Cross-test state (save_state / load_state) writes to files in a temp directory. Bats runs tests in subshells, so you can’t share state through variables. A state file for baseline_count carries the pre-upgrade document count to the assertion test.

Scirius auth testing

The Scirius tests verify the full authentication flow, not just “is the service up”:

@test "scirius login with default credentials succeeds" {
    # Fetch CSRF token from login page
    docker exec "$scirius" curl -sf -c /tmp/test-cookies \
        "http://localhost:8000/accounts/login/"

    local csrf
    csrf="$(docker exec "$scirius" cat /tmp/test-cookies \
        | grep csrftoken | awk '{print $NF}')"

    # POST login: 302 redirect means success
    local http_code
    http_code="$(docker exec "$scirius" curl -sf -o /dev/null -w '%{http_code}' \
        -b /tmp/test-cookies -c /tmp/test-cookies \
        -X POST "http://localhost:8000/accounts/login/" \
        -H "Referer: http://localhost:8000/accounts/login/" \
        -d "csrfmiddlewaretoken=${csrf}&username=clearndr&password=clearndr")"
    [[ "$http_code" == "302" ]]
}

This catches two classes of bugs: Django configuration issues (CSRF misconfigured, auth backends not loaded) and default user provisioning failures. Both happened in past releases. The test does a real Django login with CSRF token extraction, cookie handling, and redirect verification.

The REST API test goes further: it generates a DRF auth token via manage.py shell, then makes an authenticated API request. If the REST framework package isn’t installed or the token model isn’t migrated, this catches it.

CI pipeline

GitHub Actions runs the full suite on every PR:

integration:
    needs: [lint, build]
    runs-on: ubuntu-latest
    timeout-minutes: 30
    steps:
        - uses: actions/checkout@v4
        - name: Install stamusctl
          run: |
              LATEST=$(curl -s https://api.github.com/repos/.../releases/latest \
                  | grep tag_name | cut -d '"' -f 4)
              curl -sL ".../stamusctl-linux-amd64" -o /usr/local/bin/stamusctl
        - name: Run integration tests
          run: just test
        - name: Collect logs on failure
          if: failure()
          run: just test-status || true && just test-logs || true

The workflow installs the latest released stamusctl binary, not a dev build. This is intentional: the tests verify that the templates work with the tool users actually have. If a template change requires a CLI change, this catches the incompatibility before the template ships.

Lint and build jobs run in parallel. Integration runs after both pass. On failure, it dumps the service status and logs so you can diagnose without re-running locally. The 30-minute timeout is generous but necessary. Pulling 10+ Docker images on a cold CI runner takes time.
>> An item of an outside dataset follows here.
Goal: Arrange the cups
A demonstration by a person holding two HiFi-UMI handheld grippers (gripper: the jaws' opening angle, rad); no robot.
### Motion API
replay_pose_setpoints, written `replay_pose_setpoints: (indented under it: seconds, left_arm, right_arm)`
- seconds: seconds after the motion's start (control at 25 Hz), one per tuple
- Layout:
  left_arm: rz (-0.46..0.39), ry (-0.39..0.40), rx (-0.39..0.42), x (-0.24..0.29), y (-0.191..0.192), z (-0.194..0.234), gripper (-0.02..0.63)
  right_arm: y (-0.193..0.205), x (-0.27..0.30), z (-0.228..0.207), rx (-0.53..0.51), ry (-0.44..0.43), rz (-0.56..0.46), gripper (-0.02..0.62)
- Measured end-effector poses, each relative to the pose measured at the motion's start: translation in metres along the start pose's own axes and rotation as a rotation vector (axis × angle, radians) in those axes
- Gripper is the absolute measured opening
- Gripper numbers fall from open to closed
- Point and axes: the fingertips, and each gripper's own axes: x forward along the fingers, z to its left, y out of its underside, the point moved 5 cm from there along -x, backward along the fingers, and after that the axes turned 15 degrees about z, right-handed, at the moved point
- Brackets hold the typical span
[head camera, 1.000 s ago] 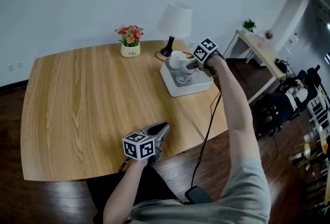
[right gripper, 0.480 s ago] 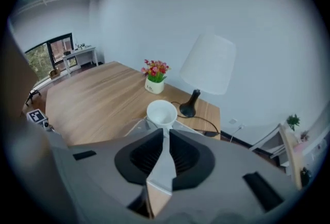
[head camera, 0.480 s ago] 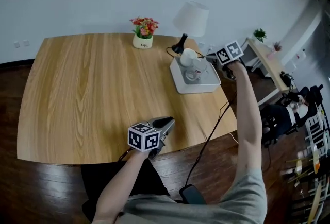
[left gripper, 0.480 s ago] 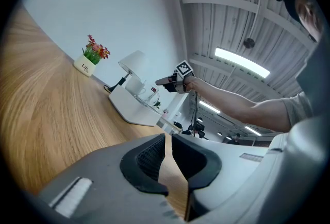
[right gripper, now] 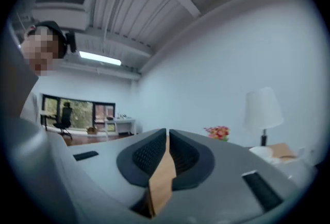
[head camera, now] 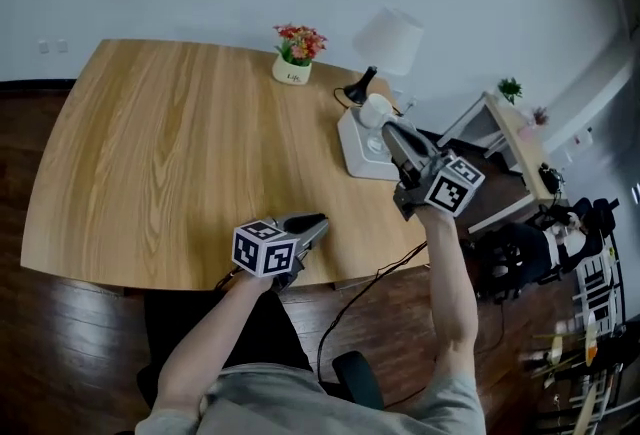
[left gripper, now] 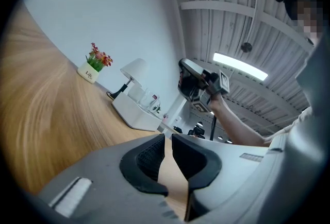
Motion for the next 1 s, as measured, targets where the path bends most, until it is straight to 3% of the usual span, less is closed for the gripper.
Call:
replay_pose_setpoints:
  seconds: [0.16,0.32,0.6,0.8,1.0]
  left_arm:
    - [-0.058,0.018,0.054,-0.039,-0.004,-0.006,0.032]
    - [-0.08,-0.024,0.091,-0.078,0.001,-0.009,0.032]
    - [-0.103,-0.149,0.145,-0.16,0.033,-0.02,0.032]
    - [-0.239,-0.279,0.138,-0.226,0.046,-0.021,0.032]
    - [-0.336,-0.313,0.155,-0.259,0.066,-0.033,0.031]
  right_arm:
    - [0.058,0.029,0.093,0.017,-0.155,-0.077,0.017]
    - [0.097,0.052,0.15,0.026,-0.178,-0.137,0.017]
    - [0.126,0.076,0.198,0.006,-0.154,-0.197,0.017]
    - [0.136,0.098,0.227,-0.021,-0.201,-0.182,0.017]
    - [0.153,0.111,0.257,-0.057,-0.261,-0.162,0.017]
The workflow accepts an optional pcap_url input for manual runs, so you can test with a specific capture file. The fixture PCAPs are committed to the repo for the default case.

The readpcap path bug

There’s a workaround in the test justfile that’s worth mentioning because it’s the kind of bug integration tests exist to catch:

# Workaround: when -c is an absolute path, readpcap constructs
# a broken double-absolute mount path for containers-data.
_fix-readpcap-paths:
    #!/usr/bin/env bash
    config="{{TEST_CONFIG}}"
    if [[ "$config" == /* ]]; then
        broken_base="$(pwd)/${config#/}/containers-data"
        clean="$config/containers-data"
        if [[ -d "$broken_base" ]] && [[ ! -e "$clean" ]]; then
            ln -sf "$broken_base" "$clean"
        fi
    fi

When you pass an absolute config path (-c /full/path), stamusctl’s readpcap command concatenates the current directory with the absolute path, producing a path like /workdir//full/path/containers-data. Docker creates the directory at that broken path. The symlink bridges the two locations so later commands find the data.

I found this because the tests use absolute paths (justfile resolves them) while manual usage typically uses relative paths. The unit tests with the fake filesystem didn’t catch it because they test the path logic in isolation, not the actual mount behavior. Integration tests caught it in the first run.

The template repo is at github.com/StamusNetworks/stamusctl-public-templates.